Я написала письмо Соланж и отправила его перед отъездом. Может, оно отыщет ее где-нибудь в Италии. Но я даже не буду мечтать о том, что когда-нибудь она даст сольный концерт в Варшаве. Ведь Национальная филармония, как и почти вся столица, разрушена и сожжена, и, наверное, не скоро поднимется это здание из руин и не скоро зазвучит в нем, как бывало прежде, музыка. В Варшаве ждут нас черные развалины. И люди там ходят посредине мостовой, протоптав дорожки среди руин.
В Нюрнберге остаются на скамье подсудимых невиновные убийцы, бесстрастно, по-своему оценивающие войну, хотя и пытались газом уничтожить целые народы.
Поезд мчится, Томаш уснул, а я по вагонам, по качающимся над буферами железкам пробираюсь в самый конец и смотрю оттуда через окно на переплетающиеся, извивающиеся, убегающие пути.
Последний вагон с грохотом мотает из стороны в сторону, в нем никого нет, и кажется, что моментами колеса едва касаются рельсов.

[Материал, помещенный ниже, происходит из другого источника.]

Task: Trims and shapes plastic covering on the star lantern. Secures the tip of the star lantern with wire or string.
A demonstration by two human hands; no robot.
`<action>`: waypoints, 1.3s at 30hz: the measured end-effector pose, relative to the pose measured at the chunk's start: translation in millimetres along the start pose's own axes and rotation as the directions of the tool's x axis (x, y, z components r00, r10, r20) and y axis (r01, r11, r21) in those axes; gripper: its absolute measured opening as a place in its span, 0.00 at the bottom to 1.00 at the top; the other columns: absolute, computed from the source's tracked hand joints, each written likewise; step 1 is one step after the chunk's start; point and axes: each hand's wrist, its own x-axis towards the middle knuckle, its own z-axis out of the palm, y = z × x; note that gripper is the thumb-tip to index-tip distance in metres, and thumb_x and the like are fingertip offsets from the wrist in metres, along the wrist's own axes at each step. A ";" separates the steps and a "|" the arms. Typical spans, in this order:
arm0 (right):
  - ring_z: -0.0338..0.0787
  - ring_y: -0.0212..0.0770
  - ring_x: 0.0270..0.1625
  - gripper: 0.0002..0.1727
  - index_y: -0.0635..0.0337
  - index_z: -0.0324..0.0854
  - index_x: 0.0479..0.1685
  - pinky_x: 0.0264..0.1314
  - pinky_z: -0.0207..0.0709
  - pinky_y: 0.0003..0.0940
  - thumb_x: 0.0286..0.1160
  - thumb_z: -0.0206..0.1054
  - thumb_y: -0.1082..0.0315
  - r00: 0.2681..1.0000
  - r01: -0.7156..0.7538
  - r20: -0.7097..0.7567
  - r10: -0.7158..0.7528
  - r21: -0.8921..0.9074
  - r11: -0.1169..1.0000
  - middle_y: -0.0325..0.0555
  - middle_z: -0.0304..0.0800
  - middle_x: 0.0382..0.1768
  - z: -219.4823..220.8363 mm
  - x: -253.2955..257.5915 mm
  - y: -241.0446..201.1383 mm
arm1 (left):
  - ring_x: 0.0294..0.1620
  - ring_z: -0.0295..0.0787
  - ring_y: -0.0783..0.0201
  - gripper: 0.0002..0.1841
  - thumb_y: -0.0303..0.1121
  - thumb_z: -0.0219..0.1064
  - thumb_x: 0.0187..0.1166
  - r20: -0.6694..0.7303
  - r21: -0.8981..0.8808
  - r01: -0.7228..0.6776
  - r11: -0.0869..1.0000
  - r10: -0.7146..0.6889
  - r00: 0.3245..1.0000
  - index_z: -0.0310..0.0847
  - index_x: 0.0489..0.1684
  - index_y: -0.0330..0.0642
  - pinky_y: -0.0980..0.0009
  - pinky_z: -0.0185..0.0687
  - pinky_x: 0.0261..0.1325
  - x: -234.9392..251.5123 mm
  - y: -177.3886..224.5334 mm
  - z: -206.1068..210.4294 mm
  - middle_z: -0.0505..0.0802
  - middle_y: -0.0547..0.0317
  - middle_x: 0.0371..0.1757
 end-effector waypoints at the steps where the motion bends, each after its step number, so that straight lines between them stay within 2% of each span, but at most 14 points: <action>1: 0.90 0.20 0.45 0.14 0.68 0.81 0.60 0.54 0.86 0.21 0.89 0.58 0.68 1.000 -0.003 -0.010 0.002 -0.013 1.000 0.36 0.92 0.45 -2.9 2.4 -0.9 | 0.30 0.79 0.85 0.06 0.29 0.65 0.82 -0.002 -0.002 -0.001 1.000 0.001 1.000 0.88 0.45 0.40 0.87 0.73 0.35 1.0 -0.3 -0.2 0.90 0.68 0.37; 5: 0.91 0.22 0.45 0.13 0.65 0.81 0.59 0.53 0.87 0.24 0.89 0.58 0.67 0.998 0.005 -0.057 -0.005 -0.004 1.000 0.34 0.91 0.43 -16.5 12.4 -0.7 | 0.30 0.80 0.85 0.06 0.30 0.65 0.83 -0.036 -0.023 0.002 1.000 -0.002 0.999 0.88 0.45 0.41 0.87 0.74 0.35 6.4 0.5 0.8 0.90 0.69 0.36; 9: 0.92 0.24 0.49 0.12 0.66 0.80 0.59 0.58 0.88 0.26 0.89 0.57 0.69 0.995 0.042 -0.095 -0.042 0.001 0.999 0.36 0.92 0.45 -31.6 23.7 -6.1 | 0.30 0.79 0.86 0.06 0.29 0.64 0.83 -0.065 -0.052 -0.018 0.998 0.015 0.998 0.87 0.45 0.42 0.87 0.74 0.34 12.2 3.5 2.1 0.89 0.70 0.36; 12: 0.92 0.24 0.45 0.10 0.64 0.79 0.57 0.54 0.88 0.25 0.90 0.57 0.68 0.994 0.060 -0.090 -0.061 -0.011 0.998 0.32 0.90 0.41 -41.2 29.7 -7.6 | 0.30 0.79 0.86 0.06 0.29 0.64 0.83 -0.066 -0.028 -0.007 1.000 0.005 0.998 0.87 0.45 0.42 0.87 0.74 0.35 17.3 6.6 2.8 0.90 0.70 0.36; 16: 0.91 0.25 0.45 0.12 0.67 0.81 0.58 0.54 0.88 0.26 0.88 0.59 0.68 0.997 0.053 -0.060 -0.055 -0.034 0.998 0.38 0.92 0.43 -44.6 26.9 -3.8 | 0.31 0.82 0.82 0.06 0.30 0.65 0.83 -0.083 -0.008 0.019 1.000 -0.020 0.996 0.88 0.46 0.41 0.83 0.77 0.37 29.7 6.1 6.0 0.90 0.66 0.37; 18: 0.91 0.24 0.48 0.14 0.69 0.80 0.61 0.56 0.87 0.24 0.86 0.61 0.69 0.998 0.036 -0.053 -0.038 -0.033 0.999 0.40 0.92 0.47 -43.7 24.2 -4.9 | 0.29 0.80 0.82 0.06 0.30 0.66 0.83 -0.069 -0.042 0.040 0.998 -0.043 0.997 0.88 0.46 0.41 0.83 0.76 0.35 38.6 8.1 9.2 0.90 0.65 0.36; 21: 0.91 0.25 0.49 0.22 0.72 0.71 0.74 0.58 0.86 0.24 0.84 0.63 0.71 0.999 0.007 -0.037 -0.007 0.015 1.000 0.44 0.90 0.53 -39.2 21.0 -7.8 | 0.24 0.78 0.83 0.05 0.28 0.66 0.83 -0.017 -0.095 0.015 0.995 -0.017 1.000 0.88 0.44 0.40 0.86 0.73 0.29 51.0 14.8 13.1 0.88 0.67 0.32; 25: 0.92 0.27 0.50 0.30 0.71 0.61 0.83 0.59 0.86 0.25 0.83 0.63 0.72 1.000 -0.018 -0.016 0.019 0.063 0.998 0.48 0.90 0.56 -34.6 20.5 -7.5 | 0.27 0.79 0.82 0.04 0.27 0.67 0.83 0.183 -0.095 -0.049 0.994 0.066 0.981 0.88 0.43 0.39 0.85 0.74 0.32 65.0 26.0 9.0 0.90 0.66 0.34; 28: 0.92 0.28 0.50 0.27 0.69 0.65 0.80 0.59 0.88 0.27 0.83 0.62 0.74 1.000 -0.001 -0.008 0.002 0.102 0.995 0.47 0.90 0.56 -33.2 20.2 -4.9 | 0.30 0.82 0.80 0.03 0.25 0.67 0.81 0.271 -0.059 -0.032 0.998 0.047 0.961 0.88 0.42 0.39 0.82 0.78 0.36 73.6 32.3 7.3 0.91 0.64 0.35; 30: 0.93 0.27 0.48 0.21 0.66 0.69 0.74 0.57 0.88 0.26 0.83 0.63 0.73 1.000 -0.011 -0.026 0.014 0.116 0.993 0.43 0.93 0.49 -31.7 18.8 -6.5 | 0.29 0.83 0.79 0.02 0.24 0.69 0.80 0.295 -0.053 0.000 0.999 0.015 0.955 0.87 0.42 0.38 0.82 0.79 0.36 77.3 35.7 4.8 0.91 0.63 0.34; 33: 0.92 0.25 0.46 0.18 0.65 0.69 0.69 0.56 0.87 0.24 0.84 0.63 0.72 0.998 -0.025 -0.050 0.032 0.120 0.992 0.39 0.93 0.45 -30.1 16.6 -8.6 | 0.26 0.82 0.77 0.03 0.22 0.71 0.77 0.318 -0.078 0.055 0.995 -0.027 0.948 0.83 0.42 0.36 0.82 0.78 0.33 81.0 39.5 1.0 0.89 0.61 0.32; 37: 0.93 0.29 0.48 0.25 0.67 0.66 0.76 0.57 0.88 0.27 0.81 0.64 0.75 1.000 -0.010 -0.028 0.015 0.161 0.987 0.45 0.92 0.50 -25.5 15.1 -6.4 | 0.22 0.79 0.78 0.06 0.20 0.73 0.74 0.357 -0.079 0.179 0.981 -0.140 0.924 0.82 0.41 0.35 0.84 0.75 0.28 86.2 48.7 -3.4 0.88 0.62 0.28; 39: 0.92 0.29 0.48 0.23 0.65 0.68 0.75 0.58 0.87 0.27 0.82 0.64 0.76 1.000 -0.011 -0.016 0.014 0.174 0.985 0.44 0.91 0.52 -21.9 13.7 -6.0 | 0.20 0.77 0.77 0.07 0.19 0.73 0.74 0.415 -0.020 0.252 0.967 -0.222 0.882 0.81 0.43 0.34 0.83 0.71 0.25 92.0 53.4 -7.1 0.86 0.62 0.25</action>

На землю опускаются сумерки, наступает ранняя весенняя ночь. В это время в «Гранд-отеле» начинают кружиться фонари, отбрасывая на сидящих красные, золотые, голубые блики, оркестр зовет усталых людей отдохнуть. Мне слышится в стуке колес, как глубокий баритон назойливо поет модный шлягер, мелодия возвращается весь вечер, словно вызов.
За окнами все темнее, угасает день, и только красная полоска над горизонтом светится в том месте, где село солнце. На багряном фоне отчетливо видны сосны, белые стволы берез. Меня вдруг обуревает неимоверно сильное, как ностальгия, желание как можно скорее проехать пограничные столбы, чтобы за окном были наши черные ольхи, наши дубы и наши рябины. И тогда я мыслью и взглядом прижмусь к дереву, мыслью и взглядом поцелую шершавую кору.